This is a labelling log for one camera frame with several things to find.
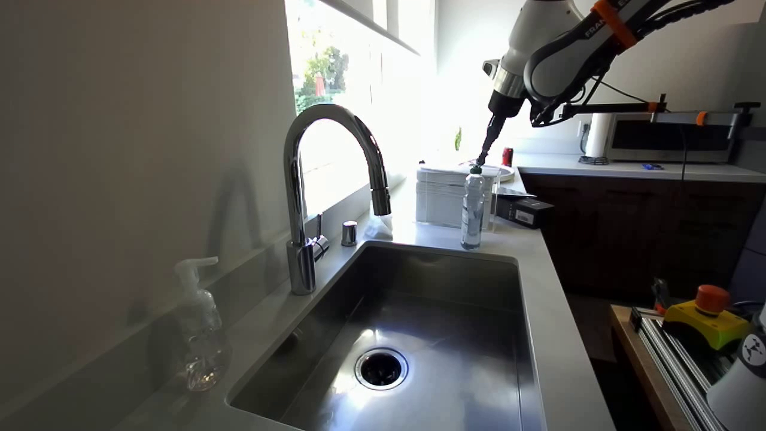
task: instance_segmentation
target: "microwave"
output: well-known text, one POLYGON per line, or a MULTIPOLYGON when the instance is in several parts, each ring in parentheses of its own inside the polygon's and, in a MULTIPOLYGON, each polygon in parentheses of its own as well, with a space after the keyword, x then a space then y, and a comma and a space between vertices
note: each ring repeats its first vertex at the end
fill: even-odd
POLYGON ((606 140, 607 159, 640 162, 731 162, 734 139, 731 139, 733 115, 710 115, 704 126, 693 115, 671 121, 652 121, 648 115, 616 115, 616 129, 606 140))

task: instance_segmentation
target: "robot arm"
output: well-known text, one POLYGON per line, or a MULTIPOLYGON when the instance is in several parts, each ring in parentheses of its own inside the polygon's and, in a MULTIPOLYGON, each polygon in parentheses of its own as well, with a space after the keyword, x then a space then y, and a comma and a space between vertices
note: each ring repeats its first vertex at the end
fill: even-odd
POLYGON ((616 55, 671 22, 725 1, 731 0, 666 6, 667 0, 596 0, 581 16, 573 0, 526 0, 511 25, 509 47, 492 70, 488 107, 498 117, 515 117, 528 99, 533 126, 568 119, 553 119, 553 111, 585 91, 589 78, 598 85, 616 55))

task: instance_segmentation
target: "paper towel roll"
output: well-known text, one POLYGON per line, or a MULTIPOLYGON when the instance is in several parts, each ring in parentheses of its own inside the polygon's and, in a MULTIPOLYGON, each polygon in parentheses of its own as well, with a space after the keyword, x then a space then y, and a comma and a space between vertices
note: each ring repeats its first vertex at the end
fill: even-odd
POLYGON ((606 143, 616 134, 616 115, 596 111, 590 117, 589 139, 585 140, 587 157, 604 157, 606 143))

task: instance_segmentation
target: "faucet handle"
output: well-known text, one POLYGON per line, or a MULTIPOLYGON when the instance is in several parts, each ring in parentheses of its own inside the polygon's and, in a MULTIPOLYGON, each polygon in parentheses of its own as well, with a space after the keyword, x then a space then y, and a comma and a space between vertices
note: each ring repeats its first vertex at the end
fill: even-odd
POLYGON ((307 243, 314 249, 314 260, 318 260, 328 249, 331 249, 331 240, 320 232, 320 212, 314 217, 316 222, 316 234, 307 236, 307 243))

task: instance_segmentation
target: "window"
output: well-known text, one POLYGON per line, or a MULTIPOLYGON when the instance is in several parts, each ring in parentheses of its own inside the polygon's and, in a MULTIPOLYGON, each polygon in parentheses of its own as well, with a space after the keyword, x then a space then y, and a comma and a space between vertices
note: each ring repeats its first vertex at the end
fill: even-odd
MULTIPOLYGON (((391 175, 418 157, 427 60, 356 24, 320 0, 288 0, 295 109, 338 103, 375 134, 391 175)), ((308 212, 365 183, 361 149, 334 121, 316 121, 302 140, 308 212)))

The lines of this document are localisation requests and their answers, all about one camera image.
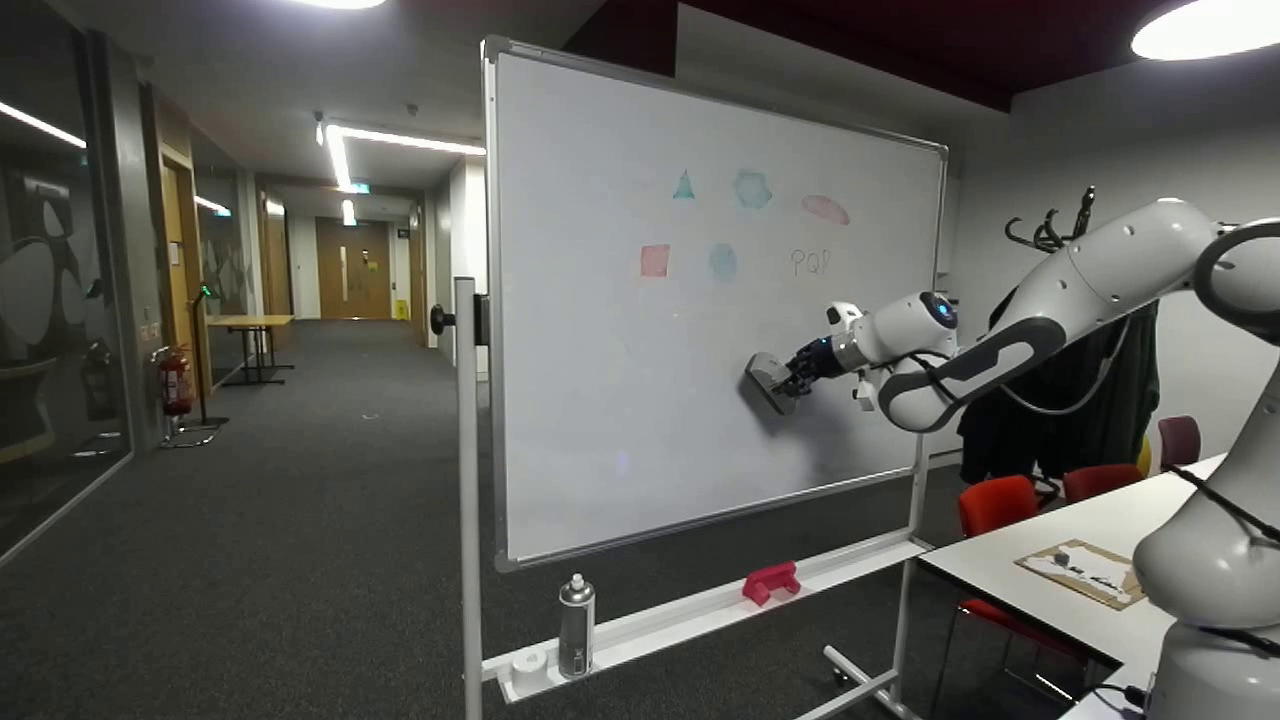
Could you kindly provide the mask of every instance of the blue shape drawing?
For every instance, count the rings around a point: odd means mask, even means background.
[[[730,282],[730,281],[734,281],[734,251],[730,251],[727,245],[714,245],[714,247],[711,247],[711,276],[714,276],[718,282]]]
[[[771,200],[769,176],[764,176],[764,170],[734,170],[730,197],[734,197],[743,209],[764,209],[764,202]]]
[[[680,186],[670,193],[670,200],[694,200],[688,170],[680,176]]]

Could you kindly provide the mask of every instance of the whiteboard frame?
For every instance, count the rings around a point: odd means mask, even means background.
[[[885,473],[868,473],[868,476],[843,476],[843,479],[827,479],[824,488],[806,488],[806,493],[793,493],[793,495],[774,495],[774,498],[761,498],[761,505],[725,509],[725,511],[709,511],[709,516],[694,516],[694,519],[680,519],[680,525],[663,525],[663,527],[648,527],[648,531],[630,531],[630,534],[612,534],[612,540],[579,542],[579,549],[568,549],[568,553],[513,559],[513,553],[509,553],[509,483],[505,483],[505,476],[509,476],[509,457],[505,457],[505,449],[509,449],[509,423],[505,423],[505,376],[509,376],[505,371],[505,357],[509,357],[505,352],[505,343],[509,343],[505,338],[505,251],[501,251],[501,239],[496,239],[501,236],[501,220],[496,220],[501,193],[492,182],[492,176],[496,176],[492,163],[501,155],[496,106],[492,106],[496,102],[496,58],[501,54],[541,58],[541,62],[554,62],[554,69],[571,69],[571,71],[591,71],[591,74],[604,74],[604,78],[629,78],[629,83],[641,83],[641,88],[661,88],[661,93],[670,93],[670,97],[714,99],[714,102],[743,106],[743,112],[764,112],[764,117],[774,117],[774,120],[814,124],[814,126],[833,126],[833,131],[859,131],[859,136],[880,136],[880,141],[891,141],[891,144],[911,144],[911,146],[935,150],[939,163],[942,163],[942,176],[939,176],[939,193],[935,193],[933,267],[929,267],[933,281],[935,281],[939,260],[942,260],[942,224],[947,224],[942,213],[951,202],[951,150],[939,141],[918,141],[918,136],[885,131],[885,126],[859,126],[859,124],[833,124],[833,120],[814,120],[814,117],[786,117],[778,106],[743,102],[743,99],[730,99],[730,97],[693,93],[688,83],[666,78],[666,74],[650,74],[650,71],[636,71],[636,69],[619,69],[619,62],[571,54],[571,52],[552,52],[552,48],[509,38],[509,35],[484,35],[479,38],[484,182],[489,182],[484,186],[484,264],[489,264],[489,389],[492,389],[489,392],[489,449],[492,449],[489,452],[492,457],[489,459],[489,479],[492,479],[492,511],[496,511],[492,516],[492,527],[496,527],[492,563],[496,563],[496,571],[560,563],[560,559],[575,559],[575,555],[591,555],[591,553],[607,553],[607,549],[642,542],[642,540],[654,540],[654,534],[675,534],[675,531],[725,525],[725,519],[734,519],[734,516],[754,516],[754,511],[771,511],[771,509],[786,509],[786,505],[843,495],[843,493],[874,488],[874,483],[887,483],[887,479],[911,479],[929,465],[924,435],[916,435],[911,465],[902,465],[902,469],[885,469]]]

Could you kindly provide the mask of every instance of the drawing on whiteboard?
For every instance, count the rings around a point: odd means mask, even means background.
[[[670,200],[694,200],[694,193],[693,193],[693,176],[688,176],[688,170],[680,176],[680,182],[675,182]]]
[[[847,224],[847,209],[833,197],[801,197],[801,209],[827,224]]]
[[[711,276],[714,276],[718,282],[734,281],[734,251],[730,251],[727,245],[714,245],[714,247],[711,247]]]
[[[666,276],[666,260],[670,260],[666,245],[642,245],[641,247],[641,276]]]
[[[764,170],[734,170],[730,193],[743,209],[764,209],[771,200]]]
[[[833,264],[833,247],[793,247],[793,264],[801,276],[824,276]]]

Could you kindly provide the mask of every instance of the white table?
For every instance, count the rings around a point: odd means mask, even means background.
[[[1208,476],[1217,465],[1221,457],[1192,465],[1192,473]],[[1084,505],[1066,505],[1023,525],[935,549],[918,559],[1072,634],[1075,644],[1113,654],[1121,666],[1114,677],[1109,677],[1109,682],[1146,689],[1161,662],[1165,630],[1172,624],[1168,613],[1161,613],[1151,600],[1135,600],[1125,613],[1113,613],[1078,591],[1066,591],[1043,574],[1023,571],[1016,559],[1064,540],[1089,540],[1114,555],[1131,555],[1135,542],[1146,531],[1157,531],[1192,493],[1194,488],[1178,476],[1146,476],[1121,493],[1103,493]],[[1114,715],[1114,711],[1094,696],[1089,696],[1066,715],[1091,720],[1091,715]]]

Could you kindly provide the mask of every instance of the light fixture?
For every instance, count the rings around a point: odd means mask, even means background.
[[[1280,45],[1276,0],[1187,0],[1131,35],[1144,58],[1210,58]]]
[[[363,144],[395,144],[395,146],[418,146],[418,150],[442,150],[442,155],[484,155],[479,144],[454,144],[435,136],[400,136],[400,131],[350,126],[350,124],[331,124],[331,131]]]
[[[2,99],[0,99],[0,117],[13,117],[13,120],[18,120],[18,124],[29,124],[29,126],[37,126],[37,131],[43,131],[43,136],[50,136],[50,141],[65,141],[65,144],[71,144],[71,146],[86,146],[81,136],[55,126],[55,124],[43,124],[39,117],[18,112],[18,106],[13,106],[13,102],[2,102]]]
[[[331,11],[363,11],[363,7],[381,7],[383,0],[295,0],[295,4],[331,7]]]
[[[213,215],[231,215],[228,202],[215,202],[215,200],[209,200],[209,197],[194,197],[194,202],[209,209]]]
[[[484,155],[479,144],[454,144],[435,136],[400,136],[400,131],[374,131],[374,126],[350,126],[350,124],[325,124],[325,146],[331,163],[335,193],[363,197],[366,182],[350,180],[350,155],[349,141],[359,144],[395,144],[395,146],[418,146],[418,150],[442,150],[442,155]]]

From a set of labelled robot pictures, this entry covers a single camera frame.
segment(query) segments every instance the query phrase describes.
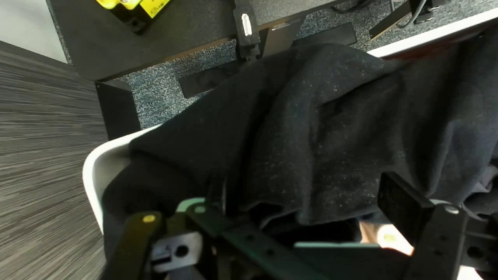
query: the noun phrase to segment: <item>black cable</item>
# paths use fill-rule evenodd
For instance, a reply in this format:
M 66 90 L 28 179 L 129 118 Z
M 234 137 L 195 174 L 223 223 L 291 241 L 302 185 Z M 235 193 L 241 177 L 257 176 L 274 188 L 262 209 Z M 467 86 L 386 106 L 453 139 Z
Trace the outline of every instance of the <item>black cable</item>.
M 364 9 L 372 2 L 375 2 L 375 0 L 360 0 L 355 6 L 352 6 L 349 9 L 340 9 L 336 6 L 332 6 L 332 11 L 338 13 L 338 14 L 349 14 L 349 13 L 354 13 L 354 11 L 358 11 L 358 9 Z
M 419 19 L 419 16 L 422 14 L 427 2 L 428 2 L 428 0 L 422 0 L 422 2 L 419 3 L 419 6 L 417 6 L 414 16 L 411 17 L 411 20 L 410 20 L 408 23 L 405 23 L 405 25 L 399 25 L 399 28 L 406 28 L 408 25 L 413 25 L 413 23 Z

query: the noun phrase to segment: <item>black plastic part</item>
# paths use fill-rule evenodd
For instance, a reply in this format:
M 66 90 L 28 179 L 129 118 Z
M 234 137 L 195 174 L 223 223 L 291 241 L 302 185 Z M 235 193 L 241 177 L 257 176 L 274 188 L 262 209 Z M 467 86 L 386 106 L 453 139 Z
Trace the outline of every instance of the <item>black plastic part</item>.
M 428 8 L 438 8 L 447 3 L 452 3 L 453 0 L 428 0 Z
M 371 28 L 371 37 L 375 39 L 380 34 L 383 34 L 386 30 L 394 27 L 397 22 L 400 22 L 406 14 L 411 13 L 410 2 L 405 2 L 402 6 L 394 9 L 388 17 L 385 17 L 380 23 Z
M 265 233 L 279 240 L 283 246 L 294 246 L 296 243 L 360 243 L 361 232 L 357 219 L 346 219 L 338 223 L 301 226 L 294 216 L 273 221 L 265 227 Z
M 327 279 L 308 263 L 302 261 L 294 252 L 263 235 L 251 224 L 226 230 L 221 237 L 271 279 Z
M 467 213 L 458 207 L 445 204 L 434 207 L 422 238 L 414 243 L 416 251 L 405 280 L 455 280 L 461 268 L 467 221 Z
M 128 11 L 125 6 L 119 5 L 112 9 L 112 14 L 136 34 L 142 34 L 154 22 L 140 5 L 134 11 Z
M 206 213 L 189 212 L 189 218 L 210 238 L 220 238 L 221 232 L 235 226 L 229 218 L 213 210 L 207 210 Z
M 344 23 L 330 30 L 324 30 L 321 33 L 316 33 L 313 36 L 294 41 L 294 47 L 312 47 L 312 45 L 321 45 L 321 44 L 340 44 L 340 45 L 354 45 L 357 44 L 357 34 L 352 23 Z
M 462 265 L 476 268 L 483 279 L 498 279 L 498 224 L 490 215 L 487 219 L 470 219 L 466 232 Z
M 433 212 L 433 204 L 422 193 L 392 173 L 382 177 L 378 207 L 410 243 L 420 240 Z
M 265 30 L 263 58 L 287 51 L 293 47 L 296 34 L 302 25 L 304 17 L 293 19 L 285 23 L 274 25 Z
M 162 215 L 143 212 L 126 219 L 123 237 L 108 261 L 101 280 L 142 279 L 153 238 L 164 229 Z
M 140 131 L 134 97 L 129 90 L 95 84 L 109 140 Z
M 327 279 L 338 280 L 399 280 L 410 265 L 402 254 L 380 247 L 294 249 L 294 252 L 310 266 L 321 269 Z

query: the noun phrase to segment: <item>black bracket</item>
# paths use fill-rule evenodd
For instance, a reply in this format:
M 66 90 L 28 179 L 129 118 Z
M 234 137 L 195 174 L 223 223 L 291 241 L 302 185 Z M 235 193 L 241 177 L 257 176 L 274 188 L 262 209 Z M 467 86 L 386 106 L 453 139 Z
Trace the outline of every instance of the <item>black bracket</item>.
M 383 34 L 386 30 L 400 22 L 406 14 L 413 14 L 410 23 L 402 28 L 417 23 L 420 20 L 427 20 L 433 16 L 433 9 L 442 5 L 450 3 L 452 0 L 406 0 L 402 6 L 394 9 L 386 19 L 377 23 L 369 33 L 371 37 L 377 37 Z
M 268 28 L 263 36 L 263 58 L 290 50 L 302 22 L 304 17 L 294 17 Z
M 101 280 L 142 279 L 151 252 L 151 240 L 164 232 L 159 212 L 143 212 L 129 216 L 123 237 L 108 261 Z
M 378 205 L 416 247 L 406 280 L 456 279 L 461 265 L 497 279 L 497 213 L 480 218 L 461 205 L 436 204 L 396 174 L 382 177 Z

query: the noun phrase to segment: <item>black metal frame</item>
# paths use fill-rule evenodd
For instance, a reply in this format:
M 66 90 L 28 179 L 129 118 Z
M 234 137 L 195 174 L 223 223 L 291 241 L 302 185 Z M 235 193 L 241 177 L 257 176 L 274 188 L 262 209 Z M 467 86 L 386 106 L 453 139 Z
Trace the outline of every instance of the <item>black metal frame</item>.
M 153 271 L 165 277 L 173 268 L 196 268 L 198 279 L 220 280 L 456 279 L 461 265 L 475 266 L 487 280 L 498 277 L 498 215 L 481 219 L 458 205 L 434 204 L 396 174 L 383 176 L 378 205 L 411 241 L 413 257 L 380 247 L 291 249 L 249 219 L 229 219 L 198 204 L 164 227 L 161 213 L 129 218 L 103 279 L 122 279 L 125 272 L 126 279 L 142 279 Z

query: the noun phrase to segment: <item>black fabric cover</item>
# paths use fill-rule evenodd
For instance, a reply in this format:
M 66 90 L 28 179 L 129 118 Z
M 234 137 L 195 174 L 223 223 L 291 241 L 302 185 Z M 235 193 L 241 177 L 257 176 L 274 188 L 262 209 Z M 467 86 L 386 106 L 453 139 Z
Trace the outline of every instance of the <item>black fabric cover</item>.
M 378 213 L 386 171 L 428 198 L 490 213 L 497 143 L 497 31 L 411 64 L 341 45 L 299 48 L 255 62 L 136 140 L 133 163 L 105 195 L 105 230 L 119 235 L 140 210 L 171 215 L 227 174 L 240 210 L 273 205 L 263 224 Z

****************

## What is required:
Each line of the data that holds the word "target" should be copied.

## Result for this task:
target: "microwave"
target: "robot arm"
target: "paper towel roll"
target: "faucet handle"
target: "window"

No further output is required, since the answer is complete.